[Collected data]

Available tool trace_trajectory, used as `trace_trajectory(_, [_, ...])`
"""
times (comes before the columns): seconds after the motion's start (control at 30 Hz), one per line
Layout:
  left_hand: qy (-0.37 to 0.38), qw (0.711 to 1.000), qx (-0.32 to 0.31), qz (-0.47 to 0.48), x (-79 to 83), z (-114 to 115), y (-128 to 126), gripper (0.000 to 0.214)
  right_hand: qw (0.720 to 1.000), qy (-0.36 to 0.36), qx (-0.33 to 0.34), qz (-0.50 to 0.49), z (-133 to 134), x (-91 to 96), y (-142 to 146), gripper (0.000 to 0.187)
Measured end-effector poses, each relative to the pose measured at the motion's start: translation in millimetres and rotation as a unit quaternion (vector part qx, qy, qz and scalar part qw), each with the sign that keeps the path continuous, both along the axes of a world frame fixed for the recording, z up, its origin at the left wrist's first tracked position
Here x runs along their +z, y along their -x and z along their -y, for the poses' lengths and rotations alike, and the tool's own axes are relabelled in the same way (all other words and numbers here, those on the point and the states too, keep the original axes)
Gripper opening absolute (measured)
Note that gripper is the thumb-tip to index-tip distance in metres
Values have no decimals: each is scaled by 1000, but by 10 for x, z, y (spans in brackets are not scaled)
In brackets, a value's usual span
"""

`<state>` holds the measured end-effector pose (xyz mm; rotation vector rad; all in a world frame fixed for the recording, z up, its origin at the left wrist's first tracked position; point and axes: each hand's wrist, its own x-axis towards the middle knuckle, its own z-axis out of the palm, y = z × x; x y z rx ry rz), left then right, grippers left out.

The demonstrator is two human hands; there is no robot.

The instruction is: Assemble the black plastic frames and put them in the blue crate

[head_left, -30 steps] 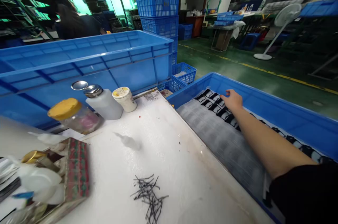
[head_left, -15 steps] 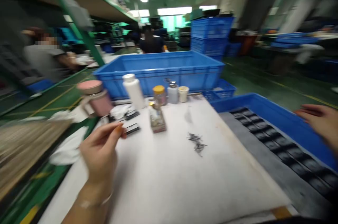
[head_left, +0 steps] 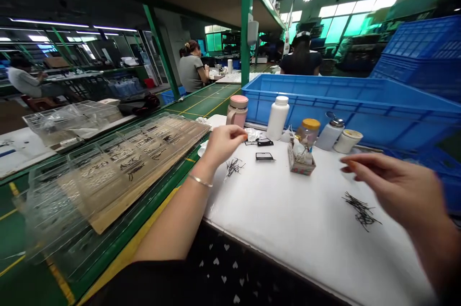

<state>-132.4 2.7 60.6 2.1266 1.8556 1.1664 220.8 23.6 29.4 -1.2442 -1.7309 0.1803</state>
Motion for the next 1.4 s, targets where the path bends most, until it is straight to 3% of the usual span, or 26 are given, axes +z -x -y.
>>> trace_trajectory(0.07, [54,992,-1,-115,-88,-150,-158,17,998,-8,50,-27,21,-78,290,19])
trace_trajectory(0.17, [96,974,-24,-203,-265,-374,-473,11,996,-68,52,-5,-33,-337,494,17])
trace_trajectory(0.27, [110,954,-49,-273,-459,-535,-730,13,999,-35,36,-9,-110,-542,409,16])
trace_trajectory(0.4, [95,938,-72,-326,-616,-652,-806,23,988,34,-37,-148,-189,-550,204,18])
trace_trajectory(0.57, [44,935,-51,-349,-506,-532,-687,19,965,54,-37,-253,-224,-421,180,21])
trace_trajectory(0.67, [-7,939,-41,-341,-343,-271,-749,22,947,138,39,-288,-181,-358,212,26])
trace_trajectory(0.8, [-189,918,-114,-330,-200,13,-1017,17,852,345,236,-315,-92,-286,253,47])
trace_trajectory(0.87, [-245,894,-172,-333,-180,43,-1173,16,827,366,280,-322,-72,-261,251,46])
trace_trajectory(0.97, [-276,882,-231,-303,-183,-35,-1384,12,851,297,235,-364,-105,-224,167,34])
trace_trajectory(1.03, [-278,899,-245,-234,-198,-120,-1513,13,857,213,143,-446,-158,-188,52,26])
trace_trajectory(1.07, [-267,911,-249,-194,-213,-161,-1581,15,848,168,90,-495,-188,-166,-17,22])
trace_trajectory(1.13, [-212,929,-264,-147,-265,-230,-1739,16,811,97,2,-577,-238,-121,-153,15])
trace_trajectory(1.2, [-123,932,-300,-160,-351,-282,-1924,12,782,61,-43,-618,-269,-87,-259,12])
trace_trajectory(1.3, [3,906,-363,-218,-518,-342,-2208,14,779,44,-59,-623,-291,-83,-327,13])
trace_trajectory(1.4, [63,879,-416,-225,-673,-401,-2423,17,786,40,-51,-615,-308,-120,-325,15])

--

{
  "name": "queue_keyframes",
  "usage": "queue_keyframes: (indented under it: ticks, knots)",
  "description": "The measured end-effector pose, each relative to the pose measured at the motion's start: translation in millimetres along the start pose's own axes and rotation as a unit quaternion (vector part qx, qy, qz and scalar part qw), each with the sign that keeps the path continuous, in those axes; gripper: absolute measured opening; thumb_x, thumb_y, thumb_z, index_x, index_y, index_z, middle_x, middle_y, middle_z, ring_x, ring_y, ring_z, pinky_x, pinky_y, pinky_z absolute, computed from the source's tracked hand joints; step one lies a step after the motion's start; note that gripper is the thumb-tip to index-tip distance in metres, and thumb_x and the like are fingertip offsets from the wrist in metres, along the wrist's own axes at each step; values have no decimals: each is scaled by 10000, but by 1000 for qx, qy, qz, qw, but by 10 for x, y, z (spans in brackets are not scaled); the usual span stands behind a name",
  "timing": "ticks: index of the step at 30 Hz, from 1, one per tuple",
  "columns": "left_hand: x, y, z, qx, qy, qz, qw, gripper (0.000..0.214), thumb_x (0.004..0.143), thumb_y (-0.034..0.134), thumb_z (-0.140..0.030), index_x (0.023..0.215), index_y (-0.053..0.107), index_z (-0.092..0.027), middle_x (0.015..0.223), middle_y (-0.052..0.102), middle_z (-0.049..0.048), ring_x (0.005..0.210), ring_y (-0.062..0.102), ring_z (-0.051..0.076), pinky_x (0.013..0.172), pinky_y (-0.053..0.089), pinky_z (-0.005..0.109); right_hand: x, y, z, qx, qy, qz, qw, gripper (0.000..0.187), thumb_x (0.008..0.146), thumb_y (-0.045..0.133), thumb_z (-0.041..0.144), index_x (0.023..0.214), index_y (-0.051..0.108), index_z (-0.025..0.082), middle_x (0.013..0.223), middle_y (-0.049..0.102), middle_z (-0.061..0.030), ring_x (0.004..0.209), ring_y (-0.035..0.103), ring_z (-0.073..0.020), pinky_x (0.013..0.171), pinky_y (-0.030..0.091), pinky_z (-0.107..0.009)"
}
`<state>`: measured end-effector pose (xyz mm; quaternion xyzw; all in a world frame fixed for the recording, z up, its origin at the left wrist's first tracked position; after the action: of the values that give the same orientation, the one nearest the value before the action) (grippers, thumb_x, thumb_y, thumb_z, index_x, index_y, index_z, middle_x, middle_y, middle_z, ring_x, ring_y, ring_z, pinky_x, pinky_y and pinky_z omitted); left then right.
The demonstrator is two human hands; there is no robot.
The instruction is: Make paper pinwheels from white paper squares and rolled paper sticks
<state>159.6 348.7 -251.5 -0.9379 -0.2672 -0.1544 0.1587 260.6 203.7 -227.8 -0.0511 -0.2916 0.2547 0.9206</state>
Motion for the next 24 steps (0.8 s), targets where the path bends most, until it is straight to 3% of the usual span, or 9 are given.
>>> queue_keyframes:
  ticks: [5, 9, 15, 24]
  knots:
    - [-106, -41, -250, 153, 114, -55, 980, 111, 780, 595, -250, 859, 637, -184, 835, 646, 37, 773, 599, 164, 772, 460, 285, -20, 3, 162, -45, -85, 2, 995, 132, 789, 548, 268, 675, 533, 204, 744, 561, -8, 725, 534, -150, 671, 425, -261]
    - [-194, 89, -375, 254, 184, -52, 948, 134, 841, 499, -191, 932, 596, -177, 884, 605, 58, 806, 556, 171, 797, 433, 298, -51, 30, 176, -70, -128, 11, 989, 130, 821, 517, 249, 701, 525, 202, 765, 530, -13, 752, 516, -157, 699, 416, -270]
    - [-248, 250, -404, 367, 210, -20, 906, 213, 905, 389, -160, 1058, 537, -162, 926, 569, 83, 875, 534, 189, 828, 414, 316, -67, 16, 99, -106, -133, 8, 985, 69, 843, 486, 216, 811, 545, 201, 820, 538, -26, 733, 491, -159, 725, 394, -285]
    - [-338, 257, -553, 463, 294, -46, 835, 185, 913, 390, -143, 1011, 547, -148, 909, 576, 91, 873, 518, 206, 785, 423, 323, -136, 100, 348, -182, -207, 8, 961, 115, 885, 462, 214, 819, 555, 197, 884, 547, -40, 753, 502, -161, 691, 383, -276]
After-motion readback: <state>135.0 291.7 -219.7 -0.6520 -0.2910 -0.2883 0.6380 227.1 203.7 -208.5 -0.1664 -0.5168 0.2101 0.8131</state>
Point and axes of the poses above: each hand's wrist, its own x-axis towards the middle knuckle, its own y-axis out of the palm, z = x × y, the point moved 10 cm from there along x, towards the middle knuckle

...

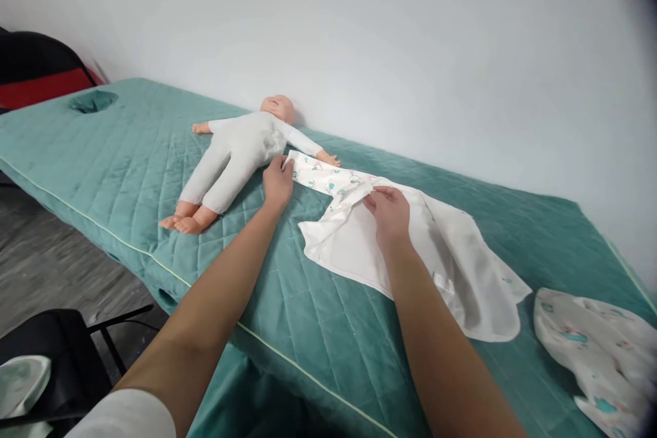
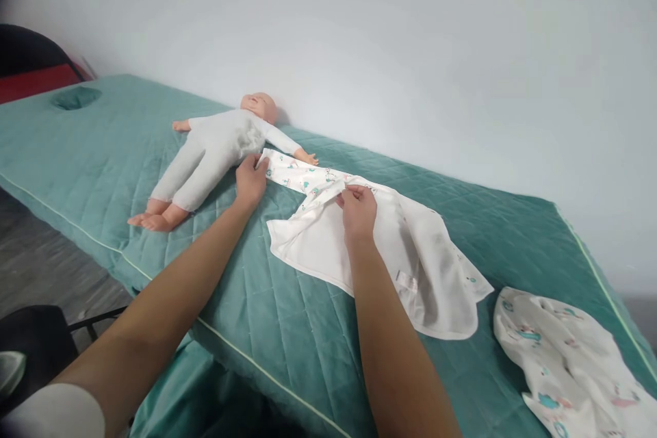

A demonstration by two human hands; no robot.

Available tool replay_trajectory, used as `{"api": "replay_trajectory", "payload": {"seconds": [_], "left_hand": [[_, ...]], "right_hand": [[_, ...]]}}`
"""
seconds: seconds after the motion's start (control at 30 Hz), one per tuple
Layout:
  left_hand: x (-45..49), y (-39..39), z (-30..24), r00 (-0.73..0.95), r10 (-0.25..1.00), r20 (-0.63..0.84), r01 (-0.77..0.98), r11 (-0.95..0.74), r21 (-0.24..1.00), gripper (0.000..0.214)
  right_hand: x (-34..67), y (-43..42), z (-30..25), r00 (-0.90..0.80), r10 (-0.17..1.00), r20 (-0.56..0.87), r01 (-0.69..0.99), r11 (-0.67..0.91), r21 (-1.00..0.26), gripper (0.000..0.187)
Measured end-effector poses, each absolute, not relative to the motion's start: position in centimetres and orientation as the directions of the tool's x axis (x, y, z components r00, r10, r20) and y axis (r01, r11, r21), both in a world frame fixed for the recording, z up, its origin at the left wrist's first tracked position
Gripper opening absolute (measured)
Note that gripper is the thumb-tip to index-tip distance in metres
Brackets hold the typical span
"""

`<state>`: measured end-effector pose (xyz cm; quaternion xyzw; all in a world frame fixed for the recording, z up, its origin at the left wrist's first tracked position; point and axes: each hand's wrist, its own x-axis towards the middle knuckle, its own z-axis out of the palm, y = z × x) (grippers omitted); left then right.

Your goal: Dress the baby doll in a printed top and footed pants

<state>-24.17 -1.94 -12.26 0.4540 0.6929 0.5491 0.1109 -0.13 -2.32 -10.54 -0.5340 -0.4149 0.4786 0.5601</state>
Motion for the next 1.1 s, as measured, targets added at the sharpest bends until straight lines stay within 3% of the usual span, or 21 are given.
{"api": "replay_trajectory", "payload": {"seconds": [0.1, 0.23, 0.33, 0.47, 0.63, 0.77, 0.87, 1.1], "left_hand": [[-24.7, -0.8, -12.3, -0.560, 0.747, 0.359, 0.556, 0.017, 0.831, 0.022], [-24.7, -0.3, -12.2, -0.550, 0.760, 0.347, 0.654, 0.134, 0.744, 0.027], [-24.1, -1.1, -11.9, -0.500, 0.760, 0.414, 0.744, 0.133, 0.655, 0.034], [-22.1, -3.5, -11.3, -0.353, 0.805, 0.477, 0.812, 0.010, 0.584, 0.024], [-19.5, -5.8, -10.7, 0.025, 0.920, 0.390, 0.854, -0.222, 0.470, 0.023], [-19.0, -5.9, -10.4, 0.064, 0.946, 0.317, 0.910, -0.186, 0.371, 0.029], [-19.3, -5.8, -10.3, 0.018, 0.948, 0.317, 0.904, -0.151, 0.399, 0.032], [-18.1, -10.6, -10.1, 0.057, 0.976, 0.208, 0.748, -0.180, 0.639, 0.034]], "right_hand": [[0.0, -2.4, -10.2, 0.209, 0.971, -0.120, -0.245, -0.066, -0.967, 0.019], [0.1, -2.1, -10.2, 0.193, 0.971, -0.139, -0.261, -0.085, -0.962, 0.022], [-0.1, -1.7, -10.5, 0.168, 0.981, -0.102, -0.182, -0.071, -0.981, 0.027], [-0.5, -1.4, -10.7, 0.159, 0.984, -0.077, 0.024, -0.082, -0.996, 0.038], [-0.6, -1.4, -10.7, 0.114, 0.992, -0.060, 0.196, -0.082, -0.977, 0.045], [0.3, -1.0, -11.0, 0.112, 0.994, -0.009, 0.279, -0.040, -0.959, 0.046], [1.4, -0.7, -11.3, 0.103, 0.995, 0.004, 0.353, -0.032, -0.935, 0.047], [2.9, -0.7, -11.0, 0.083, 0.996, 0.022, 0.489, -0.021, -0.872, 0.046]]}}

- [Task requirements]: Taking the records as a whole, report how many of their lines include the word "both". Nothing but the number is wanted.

- [Solution to this problem]: 2